- Problem requirements -
In the listing below, a line holding "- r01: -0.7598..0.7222" and a line holding "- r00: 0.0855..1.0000" mark the range. Retype both exactly, with all lines between them.

- Collected data -
+-------+

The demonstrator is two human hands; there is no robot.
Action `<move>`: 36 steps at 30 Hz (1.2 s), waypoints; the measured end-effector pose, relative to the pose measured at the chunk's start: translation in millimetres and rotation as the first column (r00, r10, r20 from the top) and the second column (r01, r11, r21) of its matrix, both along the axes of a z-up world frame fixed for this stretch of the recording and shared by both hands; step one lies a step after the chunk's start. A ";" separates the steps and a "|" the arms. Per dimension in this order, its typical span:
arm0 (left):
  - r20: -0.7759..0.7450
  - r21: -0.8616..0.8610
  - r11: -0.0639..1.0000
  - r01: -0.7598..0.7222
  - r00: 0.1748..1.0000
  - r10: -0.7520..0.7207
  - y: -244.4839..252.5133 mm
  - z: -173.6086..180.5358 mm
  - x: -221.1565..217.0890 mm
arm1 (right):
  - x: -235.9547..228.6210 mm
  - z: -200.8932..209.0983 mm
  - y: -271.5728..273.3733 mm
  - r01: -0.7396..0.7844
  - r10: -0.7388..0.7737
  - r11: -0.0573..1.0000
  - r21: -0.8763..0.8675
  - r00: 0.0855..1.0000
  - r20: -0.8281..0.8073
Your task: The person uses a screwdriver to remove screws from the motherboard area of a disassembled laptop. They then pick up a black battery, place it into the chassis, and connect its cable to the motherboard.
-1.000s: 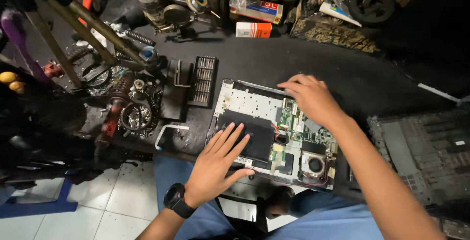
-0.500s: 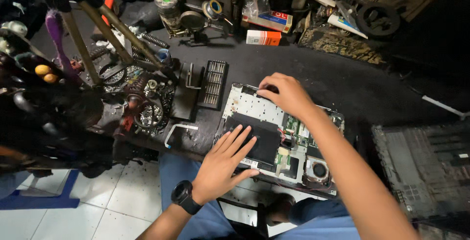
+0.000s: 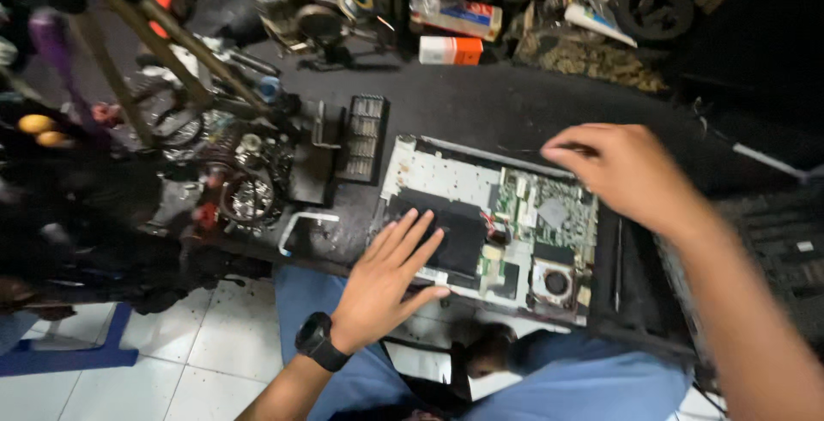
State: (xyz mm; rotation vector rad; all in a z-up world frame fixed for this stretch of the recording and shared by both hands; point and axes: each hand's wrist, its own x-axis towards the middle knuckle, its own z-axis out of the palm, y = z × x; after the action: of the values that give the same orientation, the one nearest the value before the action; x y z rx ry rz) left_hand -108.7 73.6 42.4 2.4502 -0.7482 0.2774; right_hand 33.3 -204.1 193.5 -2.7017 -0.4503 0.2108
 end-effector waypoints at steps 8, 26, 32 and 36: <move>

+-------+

- Solution -
  - r01: -0.7598..0.7222
  - r00: 0.1748..1.0000
  - r10: -0.7520..0.7207
  - y: -244.4839..252.5133 mm
  - z: -173.6086..180.5358 mm
  - x: -221.1565..217.0890 mm
arm1 (right):
  - x: -235.9547..228.6210 mm
  - z: -200.8932..209.0983 mm
  - y: -271.5728..273.3733 mm
  - r01: -0.7396..0.7844
  - r10: -0.7388..0.7737
  - r11: -0.0573..1.0000
  - r21: -0.8763..0.8675
  - r00: 0.0855..1.0000

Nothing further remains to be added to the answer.